◆ Directions for this task
Copy the listing that follows exactly. Its pictures do not belong in the copy.
===== Data segment =====
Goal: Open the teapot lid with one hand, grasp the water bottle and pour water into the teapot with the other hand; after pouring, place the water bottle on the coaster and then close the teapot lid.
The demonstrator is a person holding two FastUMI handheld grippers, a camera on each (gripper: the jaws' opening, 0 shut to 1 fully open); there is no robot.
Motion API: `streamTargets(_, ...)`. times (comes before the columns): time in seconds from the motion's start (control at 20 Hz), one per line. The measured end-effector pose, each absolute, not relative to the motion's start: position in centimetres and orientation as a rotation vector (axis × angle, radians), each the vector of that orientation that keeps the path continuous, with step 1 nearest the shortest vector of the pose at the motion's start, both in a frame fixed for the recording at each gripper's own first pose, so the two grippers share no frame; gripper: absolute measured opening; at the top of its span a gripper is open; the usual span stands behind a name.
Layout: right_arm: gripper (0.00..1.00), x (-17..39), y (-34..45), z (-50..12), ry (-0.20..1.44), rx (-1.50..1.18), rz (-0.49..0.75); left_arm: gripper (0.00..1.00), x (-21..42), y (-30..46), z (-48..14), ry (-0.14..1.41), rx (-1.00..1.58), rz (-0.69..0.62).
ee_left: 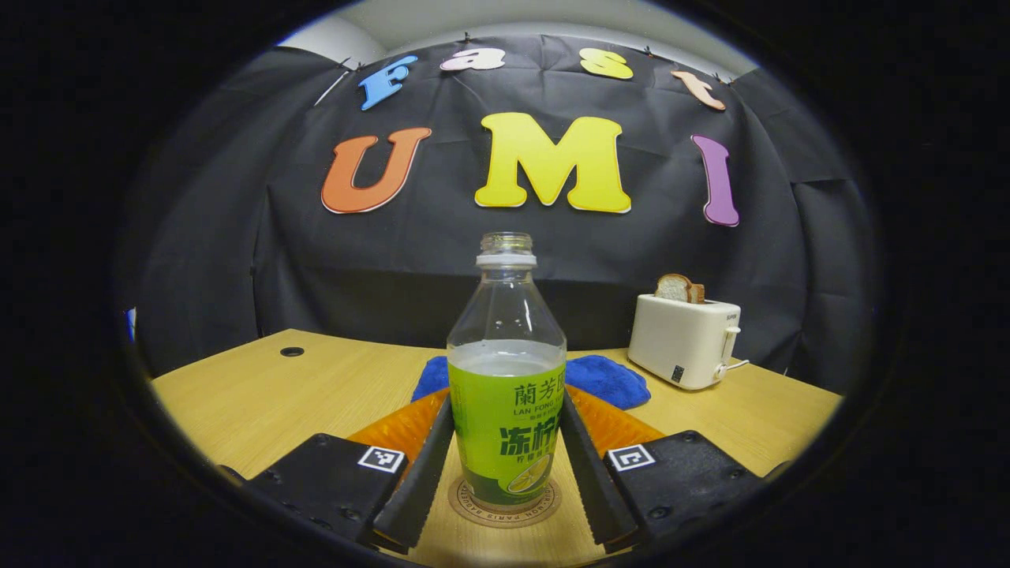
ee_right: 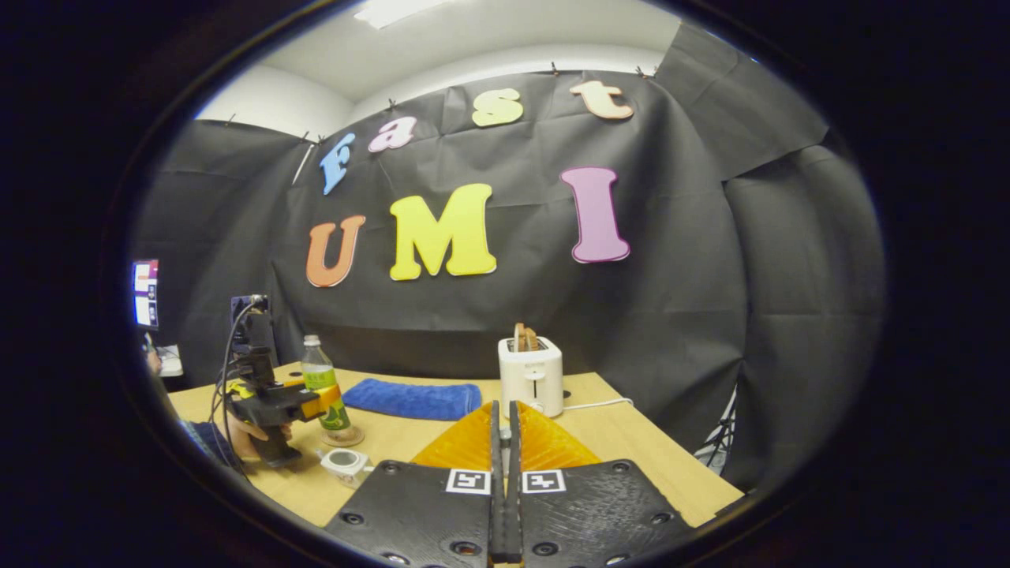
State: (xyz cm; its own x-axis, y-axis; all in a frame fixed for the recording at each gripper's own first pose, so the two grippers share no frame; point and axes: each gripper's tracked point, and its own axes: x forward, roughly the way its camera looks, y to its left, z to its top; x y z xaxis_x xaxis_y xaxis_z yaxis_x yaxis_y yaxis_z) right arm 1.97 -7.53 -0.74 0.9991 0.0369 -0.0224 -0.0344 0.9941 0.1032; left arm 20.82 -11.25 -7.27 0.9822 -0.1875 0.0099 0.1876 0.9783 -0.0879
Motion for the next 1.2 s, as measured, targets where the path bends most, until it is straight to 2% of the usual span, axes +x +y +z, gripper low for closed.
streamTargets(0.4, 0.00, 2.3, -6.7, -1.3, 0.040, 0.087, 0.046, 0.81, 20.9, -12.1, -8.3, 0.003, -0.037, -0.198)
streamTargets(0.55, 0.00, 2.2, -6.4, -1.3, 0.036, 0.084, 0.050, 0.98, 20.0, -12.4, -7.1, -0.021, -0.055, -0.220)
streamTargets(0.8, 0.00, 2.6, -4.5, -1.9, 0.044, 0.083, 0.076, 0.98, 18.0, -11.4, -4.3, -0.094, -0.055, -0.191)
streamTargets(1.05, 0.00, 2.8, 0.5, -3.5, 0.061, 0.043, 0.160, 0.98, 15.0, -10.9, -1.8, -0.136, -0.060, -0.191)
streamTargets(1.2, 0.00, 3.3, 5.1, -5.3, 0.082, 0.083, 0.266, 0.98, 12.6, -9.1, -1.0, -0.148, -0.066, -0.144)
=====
◆ Output for this exercise
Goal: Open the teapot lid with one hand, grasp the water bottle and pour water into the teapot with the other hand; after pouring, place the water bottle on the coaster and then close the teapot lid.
The demonstrator is a person holding two FastUMI handheld grippers, a camera on each (gripper: the jaws' opening, 0 shut to 1 fully open); there is no robot.
Motion API: `streamTargets(_, ...)`. times (comes before the columns): time in seconds from the motion's start (control at 20 Hz), one per line. The measured end-effector pose, each absolute, not relative to the motion's start: position in centimetres and orientation as a rotation vector (axis × angle, radians), each the vector of that orientation that keeps the path continuous, with step 1 nearest the shortest vector of the pose at the motion's start, both in a frame fixed for the recording at each gripper's own first pose, so the two grippers share no frame; gripper: absolute measured opening; at the top of its span a gripper is open; the usual span stands behind a name.
Layout: right_arm: gripper (0.00..1.00), x (-17..39), y (-34..45), z (-50..12), ry (-0.20..1.44), rx (-1.50..1.18), rz (-0.49..0.75); left_arm: gripper (0.00..1.00), x (-21..42), y (-30..46), z (-48..14), ry (-0.14..1.41), rx (-1.00..1.58), rz (-0.69..0.62).
ee_left: 
ee_right: 
State: (xyz cm; its own x-axis, y-axis; all in a frame fixed for the recording at each gripper's own first pose, so the two grippers share no frame; point and axes: each gripper's tracked point, and its own axes: x forward, roughly the way its camera looks, y to its left, z to its top; x y z xaxis_x xaxis_y xaxis_z yaxis_x yaxis_y yaxis_z) right arm 1.97 -7.53 -0.74 0.9991 0.0369 -0.0224 -0.0344 0.9941 0.1032; left arm 20.82 -11.25 -7.27 0.9822 -0.1875 0.0099 0.1876 0.9783 -0.0879
Motion for the next 1.2 s, as measured, targets where the path bends most, until it is straight to 2% of the usual span, axes +x +y +z, gripper low for closed.
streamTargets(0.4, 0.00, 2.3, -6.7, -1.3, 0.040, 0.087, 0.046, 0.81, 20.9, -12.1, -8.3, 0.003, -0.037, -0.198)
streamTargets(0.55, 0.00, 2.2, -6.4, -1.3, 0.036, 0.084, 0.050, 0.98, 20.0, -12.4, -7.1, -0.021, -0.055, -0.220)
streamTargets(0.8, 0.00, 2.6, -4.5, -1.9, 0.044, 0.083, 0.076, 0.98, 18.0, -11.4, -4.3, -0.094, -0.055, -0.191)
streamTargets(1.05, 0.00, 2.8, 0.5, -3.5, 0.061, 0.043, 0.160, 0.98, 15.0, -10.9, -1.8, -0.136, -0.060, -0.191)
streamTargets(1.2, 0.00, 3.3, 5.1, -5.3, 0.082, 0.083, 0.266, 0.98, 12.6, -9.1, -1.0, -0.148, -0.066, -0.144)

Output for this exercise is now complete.